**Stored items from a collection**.

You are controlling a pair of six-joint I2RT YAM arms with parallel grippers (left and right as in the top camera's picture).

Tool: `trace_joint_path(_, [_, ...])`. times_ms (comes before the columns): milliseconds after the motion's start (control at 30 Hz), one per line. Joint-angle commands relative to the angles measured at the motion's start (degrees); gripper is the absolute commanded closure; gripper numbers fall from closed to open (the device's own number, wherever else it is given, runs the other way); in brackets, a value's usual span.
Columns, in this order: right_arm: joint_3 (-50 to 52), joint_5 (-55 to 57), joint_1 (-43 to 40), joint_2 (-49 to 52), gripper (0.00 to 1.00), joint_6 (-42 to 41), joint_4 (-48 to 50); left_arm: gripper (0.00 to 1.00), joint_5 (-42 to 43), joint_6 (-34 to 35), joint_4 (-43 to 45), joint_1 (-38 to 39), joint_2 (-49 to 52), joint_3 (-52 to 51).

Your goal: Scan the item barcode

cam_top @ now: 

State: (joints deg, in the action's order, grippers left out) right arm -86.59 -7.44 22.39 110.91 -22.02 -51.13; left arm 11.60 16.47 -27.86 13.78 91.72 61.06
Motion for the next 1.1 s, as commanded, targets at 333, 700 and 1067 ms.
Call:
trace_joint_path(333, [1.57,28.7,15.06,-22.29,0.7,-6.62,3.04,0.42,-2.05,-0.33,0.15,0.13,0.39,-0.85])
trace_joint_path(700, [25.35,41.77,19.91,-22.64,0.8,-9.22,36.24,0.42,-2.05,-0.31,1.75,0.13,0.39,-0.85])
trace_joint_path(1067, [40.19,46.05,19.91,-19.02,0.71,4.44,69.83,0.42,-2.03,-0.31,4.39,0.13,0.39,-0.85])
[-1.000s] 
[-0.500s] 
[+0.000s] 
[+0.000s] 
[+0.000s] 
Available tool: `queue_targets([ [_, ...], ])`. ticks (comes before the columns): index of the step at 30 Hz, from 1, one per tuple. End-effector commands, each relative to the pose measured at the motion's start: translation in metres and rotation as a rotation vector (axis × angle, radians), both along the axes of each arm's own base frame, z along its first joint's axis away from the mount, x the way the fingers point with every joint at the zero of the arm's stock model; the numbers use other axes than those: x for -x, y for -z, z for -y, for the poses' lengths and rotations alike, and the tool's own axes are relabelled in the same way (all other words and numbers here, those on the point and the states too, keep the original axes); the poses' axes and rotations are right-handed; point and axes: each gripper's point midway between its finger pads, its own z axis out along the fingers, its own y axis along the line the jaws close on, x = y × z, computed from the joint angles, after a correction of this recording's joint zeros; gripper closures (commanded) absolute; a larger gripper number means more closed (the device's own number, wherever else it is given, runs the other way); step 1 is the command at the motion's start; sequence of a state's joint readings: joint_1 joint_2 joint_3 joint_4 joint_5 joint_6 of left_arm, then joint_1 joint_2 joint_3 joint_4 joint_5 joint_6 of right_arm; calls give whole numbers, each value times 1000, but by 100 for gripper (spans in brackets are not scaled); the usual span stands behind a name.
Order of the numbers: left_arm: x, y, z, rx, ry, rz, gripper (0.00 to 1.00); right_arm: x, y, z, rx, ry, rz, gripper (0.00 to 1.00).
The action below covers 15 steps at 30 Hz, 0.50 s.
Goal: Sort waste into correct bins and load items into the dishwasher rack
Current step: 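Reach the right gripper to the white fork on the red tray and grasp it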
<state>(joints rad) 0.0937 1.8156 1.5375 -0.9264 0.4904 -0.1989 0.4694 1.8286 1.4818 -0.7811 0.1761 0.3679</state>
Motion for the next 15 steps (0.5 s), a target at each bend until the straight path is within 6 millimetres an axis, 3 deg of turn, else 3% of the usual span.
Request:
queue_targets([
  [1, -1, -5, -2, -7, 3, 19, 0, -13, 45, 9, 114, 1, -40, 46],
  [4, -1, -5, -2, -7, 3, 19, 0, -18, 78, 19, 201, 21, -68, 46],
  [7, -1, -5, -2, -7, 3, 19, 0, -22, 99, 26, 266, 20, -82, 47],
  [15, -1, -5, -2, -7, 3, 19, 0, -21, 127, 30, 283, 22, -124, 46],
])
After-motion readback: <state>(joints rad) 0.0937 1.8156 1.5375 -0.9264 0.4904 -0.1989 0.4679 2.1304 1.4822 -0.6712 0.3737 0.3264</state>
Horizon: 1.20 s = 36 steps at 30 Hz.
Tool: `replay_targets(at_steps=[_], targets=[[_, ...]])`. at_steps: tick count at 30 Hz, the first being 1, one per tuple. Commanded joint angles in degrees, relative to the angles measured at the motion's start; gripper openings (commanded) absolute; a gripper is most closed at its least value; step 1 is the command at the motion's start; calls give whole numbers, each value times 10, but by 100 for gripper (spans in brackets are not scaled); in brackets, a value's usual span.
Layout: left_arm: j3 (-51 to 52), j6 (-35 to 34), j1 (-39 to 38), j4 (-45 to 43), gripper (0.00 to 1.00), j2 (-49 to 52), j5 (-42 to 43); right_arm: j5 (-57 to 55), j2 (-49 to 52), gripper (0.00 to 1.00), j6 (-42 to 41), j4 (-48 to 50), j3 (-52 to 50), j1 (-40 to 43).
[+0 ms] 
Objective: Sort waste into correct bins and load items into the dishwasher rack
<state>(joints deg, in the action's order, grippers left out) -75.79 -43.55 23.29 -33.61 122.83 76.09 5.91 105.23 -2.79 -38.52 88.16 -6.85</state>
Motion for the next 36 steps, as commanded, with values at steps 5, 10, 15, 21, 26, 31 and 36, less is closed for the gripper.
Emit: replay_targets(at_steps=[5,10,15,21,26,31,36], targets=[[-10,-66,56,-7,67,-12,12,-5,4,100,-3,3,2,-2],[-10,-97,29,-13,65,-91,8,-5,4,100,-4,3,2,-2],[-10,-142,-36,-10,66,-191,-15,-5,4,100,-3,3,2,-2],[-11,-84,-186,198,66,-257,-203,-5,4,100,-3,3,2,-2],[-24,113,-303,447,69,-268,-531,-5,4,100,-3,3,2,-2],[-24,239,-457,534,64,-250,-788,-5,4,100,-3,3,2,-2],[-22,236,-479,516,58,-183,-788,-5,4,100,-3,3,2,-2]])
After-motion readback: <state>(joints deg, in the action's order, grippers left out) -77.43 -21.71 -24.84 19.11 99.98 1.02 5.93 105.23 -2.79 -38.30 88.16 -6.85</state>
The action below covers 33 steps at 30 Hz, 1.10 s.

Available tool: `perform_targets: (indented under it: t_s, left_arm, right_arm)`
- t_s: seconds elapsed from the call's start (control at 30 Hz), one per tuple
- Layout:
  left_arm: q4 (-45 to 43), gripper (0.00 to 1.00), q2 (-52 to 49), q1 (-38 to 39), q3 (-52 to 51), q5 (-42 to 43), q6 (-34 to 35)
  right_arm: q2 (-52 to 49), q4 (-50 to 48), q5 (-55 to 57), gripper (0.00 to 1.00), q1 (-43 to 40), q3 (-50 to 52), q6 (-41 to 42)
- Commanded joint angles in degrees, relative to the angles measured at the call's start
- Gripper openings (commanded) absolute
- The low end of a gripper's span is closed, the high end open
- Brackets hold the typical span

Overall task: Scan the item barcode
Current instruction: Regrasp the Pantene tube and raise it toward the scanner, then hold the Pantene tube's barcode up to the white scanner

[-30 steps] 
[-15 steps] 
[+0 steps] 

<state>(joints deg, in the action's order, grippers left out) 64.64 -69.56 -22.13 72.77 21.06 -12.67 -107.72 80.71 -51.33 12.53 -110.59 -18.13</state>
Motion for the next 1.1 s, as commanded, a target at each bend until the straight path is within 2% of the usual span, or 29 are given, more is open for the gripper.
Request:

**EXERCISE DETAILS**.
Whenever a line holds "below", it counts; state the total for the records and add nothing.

**YOUR RESPONSE**.
2